Canseco has written in his book that he injected steroids in the A's clubhouse with McGwire.
"There's absolutely no truth to that whatsoever," McGwire told Costas.
He said he returned to steroids after the 1993 season, when he missed all but 27 games with a mysterious heel injury, after being told steroids might speed his recovery.
"I truly believe I was given the gifts from the Man Upstairs of being a home run hitter, ever since ... birth," McGwire said. "My first hit as a Little Leaguer was a home run. I mean, they still talk about the home runs I hit in high school, in Legion ball. I led the nation in home runs in college, and then all the way up to my rookie year, 49 home runs.
"But, starting '93 to '94, I thought it might help me, you know, where I'd get my body feeling normal, where I wasn't a walking MASH unit," he said.
And there was the pressure of living up to his previous performance and his multimillion-dollar salary, McGwire said, adding that he was "getting paid a lot of money to try to stay up to that level."
Feller isn't buying that McGwire's performance wasn't helped by steroids.
"I think that's a lot of horse muffins," he said. "If it didn't help him any, what the hell was he taking them for? Of course it helped him."
Ralph Houk, Maris' manager with the Yankees in 1961, told ESPN that he does not think the legitimacy of McGwire's home run totals is changed by his admission of using performance-enhancing drugs and that the effects of such drugs -- whether pills (amphetamines) taken in the 1960s or steroids in later years -- are questionable.
"I think [McGwire] broke [Maris'] record fairly," Houk told ESPN.
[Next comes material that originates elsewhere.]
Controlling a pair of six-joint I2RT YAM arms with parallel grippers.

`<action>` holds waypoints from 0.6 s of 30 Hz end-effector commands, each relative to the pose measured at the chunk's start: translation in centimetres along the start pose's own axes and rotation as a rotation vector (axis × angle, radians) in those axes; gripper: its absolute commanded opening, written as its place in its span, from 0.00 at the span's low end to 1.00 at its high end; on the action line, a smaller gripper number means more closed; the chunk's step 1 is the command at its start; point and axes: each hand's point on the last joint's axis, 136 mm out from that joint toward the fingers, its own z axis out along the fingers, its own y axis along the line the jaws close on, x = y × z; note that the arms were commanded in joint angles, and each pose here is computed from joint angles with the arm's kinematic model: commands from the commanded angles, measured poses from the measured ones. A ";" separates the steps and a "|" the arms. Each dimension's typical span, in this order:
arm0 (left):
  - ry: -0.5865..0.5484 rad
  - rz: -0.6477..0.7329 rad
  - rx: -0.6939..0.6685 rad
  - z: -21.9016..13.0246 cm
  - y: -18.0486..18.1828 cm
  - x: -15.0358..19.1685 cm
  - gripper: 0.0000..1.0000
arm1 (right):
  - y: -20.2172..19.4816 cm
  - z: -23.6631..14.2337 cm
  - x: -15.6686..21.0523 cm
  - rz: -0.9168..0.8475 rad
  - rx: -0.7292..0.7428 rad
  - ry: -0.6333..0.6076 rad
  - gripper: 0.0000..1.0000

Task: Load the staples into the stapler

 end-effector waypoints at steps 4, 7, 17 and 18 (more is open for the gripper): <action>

"I wouldn't be concerned about it. [McGwire] was a good hitter that deserves everything he's got," Houk said.
Since the congressional hearing, baseball owners and players toughened their drug program twice, increasing the penalty for a first steroids offense from 10 days to 50 games in November 2005 and strengthening the power of the independent administrator in April 2008, following the publication of the Mitchell report.
"Baseball is really different now -- it's been cleaned up," McGwire said. "The commissioner and the players' association implemented testing and they cracked down, and I'm glad they did."
Victor Conte, who has been at the center of the steroid scandal as founder and president of the Bay Area Laboratory Co-operative (BALCO), praised McGwire.
"I respect Mark McGwire for finally coming forward and telling the truth regarding his use of PEDs," Conte said in an e-mail to ESPN.com. "I believe he received bad advice when he refused to admit his drug use five years ago before Congress. We live in a society that will forgive us for our mistakes, if we are honest and accept responsibility.
"The athletes that have admitted to their use of PEDs have been able to move on with their careers and lives. Those who continue to lie about their drug use will remain under dark cloud. I urge the athletes that have used drugs in the past to come clean, so that we can move on."
Information from The Associated Press and ESPN's Willie Weinbaum was used in this report.